Instructions to follow: Up to and including the line with "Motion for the", output the records exactly as they appear.

[Extracted records]
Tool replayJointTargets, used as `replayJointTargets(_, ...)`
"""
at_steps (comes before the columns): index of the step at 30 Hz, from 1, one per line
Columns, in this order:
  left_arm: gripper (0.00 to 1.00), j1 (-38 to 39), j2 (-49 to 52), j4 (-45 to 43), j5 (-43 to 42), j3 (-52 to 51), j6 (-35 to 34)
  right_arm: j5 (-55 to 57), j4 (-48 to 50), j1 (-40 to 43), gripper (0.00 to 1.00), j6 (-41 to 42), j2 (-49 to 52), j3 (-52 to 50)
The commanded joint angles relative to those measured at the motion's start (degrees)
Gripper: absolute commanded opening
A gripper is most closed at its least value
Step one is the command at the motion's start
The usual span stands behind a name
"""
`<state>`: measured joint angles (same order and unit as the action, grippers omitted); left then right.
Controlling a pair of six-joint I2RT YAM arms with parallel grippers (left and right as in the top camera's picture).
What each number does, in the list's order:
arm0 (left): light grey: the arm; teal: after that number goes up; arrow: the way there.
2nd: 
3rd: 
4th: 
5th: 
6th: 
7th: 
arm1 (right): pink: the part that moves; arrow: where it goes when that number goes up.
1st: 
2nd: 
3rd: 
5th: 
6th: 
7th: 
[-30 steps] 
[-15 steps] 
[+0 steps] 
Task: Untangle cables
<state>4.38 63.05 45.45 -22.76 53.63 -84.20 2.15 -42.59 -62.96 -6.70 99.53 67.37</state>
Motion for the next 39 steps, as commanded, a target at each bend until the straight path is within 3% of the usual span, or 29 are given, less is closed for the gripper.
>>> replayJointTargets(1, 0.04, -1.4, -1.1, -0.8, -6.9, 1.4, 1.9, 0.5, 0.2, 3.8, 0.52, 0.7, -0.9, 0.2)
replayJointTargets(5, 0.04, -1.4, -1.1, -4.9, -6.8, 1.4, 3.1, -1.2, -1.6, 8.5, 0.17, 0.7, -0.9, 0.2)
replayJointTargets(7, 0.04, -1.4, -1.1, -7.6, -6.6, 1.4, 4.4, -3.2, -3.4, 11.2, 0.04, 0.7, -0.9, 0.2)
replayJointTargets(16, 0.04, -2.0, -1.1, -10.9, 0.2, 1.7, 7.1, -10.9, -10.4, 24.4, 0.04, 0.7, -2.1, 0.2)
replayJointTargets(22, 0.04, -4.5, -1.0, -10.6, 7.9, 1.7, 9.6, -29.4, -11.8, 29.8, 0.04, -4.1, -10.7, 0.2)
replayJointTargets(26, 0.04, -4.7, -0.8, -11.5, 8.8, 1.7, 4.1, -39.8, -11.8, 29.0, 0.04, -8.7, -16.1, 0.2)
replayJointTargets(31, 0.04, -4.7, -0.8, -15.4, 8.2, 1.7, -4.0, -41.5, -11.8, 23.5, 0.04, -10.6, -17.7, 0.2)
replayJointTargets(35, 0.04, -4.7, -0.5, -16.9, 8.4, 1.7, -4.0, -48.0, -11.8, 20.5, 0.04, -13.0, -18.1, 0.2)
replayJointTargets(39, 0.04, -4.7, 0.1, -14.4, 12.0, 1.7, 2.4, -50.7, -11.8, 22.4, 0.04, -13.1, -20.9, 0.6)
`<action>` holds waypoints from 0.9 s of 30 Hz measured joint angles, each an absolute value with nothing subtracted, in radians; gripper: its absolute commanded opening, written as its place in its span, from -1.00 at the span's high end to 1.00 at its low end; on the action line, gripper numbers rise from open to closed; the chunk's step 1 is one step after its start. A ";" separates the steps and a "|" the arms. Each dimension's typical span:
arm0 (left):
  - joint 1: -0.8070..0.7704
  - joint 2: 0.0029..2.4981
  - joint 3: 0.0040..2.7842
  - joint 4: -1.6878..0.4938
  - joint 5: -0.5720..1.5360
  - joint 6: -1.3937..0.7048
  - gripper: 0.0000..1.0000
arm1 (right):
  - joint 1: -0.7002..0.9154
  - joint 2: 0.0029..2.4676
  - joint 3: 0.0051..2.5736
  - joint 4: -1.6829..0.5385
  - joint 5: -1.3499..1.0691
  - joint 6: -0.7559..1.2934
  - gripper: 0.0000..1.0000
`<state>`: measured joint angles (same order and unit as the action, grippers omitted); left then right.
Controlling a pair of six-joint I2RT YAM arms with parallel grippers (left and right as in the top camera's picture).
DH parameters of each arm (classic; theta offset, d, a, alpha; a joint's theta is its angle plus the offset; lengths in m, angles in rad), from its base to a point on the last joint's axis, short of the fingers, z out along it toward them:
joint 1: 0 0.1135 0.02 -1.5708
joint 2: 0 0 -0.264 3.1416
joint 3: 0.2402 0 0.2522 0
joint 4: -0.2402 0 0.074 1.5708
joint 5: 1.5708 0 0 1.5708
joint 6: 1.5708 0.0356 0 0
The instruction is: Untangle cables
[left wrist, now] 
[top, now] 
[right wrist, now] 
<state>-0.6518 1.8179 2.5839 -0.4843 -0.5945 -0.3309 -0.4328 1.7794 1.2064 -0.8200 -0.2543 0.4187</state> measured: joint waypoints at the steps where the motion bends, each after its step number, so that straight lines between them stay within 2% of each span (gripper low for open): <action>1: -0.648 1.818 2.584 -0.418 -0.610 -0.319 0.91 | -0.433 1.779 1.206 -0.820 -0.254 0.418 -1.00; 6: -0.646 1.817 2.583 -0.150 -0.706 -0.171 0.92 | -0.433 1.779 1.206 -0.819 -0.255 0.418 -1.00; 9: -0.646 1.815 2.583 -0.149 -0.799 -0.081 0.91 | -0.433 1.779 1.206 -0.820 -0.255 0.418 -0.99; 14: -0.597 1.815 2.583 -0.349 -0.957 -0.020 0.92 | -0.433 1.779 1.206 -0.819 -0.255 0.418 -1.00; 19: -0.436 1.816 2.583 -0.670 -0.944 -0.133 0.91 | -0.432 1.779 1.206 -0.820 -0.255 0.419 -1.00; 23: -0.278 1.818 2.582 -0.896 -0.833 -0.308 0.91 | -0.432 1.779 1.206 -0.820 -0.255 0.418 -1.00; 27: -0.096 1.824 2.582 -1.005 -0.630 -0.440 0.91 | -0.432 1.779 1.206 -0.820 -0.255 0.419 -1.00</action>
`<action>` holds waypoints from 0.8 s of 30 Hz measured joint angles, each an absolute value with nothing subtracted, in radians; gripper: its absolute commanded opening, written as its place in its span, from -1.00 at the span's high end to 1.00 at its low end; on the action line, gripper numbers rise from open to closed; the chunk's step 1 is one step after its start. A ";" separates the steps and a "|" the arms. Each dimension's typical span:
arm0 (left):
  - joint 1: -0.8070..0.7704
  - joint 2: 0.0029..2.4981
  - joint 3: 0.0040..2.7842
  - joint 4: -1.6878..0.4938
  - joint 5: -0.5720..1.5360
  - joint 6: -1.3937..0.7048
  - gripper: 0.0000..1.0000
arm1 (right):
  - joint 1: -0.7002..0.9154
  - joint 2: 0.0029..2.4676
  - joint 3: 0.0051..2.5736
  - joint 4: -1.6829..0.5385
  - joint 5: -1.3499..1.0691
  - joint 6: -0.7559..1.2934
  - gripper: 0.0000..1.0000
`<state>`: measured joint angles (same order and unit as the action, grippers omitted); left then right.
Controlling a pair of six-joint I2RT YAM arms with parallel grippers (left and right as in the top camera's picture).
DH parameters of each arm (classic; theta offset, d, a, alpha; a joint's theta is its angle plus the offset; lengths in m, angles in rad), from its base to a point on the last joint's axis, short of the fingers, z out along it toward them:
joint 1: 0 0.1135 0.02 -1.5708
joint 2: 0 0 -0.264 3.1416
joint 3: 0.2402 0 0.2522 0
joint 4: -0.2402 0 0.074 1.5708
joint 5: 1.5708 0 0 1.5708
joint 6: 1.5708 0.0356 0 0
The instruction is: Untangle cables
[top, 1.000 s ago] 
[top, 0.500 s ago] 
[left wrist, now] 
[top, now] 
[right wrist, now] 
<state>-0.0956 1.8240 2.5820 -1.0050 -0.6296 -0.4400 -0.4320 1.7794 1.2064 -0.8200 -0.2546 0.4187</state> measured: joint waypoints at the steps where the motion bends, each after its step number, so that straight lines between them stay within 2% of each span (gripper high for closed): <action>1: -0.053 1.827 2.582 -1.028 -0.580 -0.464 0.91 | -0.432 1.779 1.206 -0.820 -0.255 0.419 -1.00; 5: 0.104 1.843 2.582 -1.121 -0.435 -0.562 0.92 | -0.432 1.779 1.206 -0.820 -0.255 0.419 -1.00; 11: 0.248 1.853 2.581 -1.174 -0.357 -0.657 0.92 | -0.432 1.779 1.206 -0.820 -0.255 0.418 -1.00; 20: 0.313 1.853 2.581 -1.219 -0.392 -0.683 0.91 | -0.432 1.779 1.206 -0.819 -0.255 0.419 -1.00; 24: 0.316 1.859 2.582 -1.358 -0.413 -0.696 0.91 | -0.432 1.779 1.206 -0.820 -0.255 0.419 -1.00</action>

Response box:
Tool replayJointTargets, used as `replayJointTargets(_, ...)`
"""
at_steps (comes before the columns): index of the step at 30 Hz, from 1, one per line
Columns, in this order:
  left_arm: gripper (0.00 to 1.00), j1 (-38 to 39), j2 (-49 to 52), j4 (-45 to 43), j5 (-43 to 42), j3 (-52 to 51), j6 (-35 to 34)
  right_arm: j5 (-55 to 57), j4 (-48 to 50), j1 (-40 to 43), gripper (0.00 to 1.00), j6 (-41 to 42), j2 (-49 to 52), j3 (-52 to 50)
The commanded joint angles relative to those measured at the motion's start (degrees)
Gripper: absolute commanded opening
A gripper is most closed at its least value
Step one is the command at the motion's start
The usual span stands behind a name
"""
`<state>`: measured joint angles (same order and unit as the action, grippers omitted); left then right.
Controlling a pair of six-joint I2RT YAM arms with parallel grippers (left and right as in the top camera's picture).
What each number does, in the list's order:
arm0 (left): light grey: the arm; teal: after that number goes up; arrow: the way there.
2nd: 
3rd: 
4th: 
5th: 
6th: 
7th: 
arm1 (right): pink: the part that moves; arrow: where it goes when that number goes up.
1st: 
2nd: 
3rd: 
5th: 
6th: 
7th: 
[-30 steps] 
[-15 steps] 
[+0 steps] 
Task: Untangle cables
<state>4.38 63.05 45.45 -22.76 53.63 -84.20 2.15 -42.59 -62.96 -6.70 99.53 67.37</state>
Motion for the next 39 steps, as commanded, a target at each bend until the straight path is within 3% of the usual span, or 29 are given, less is closed for the gripper.

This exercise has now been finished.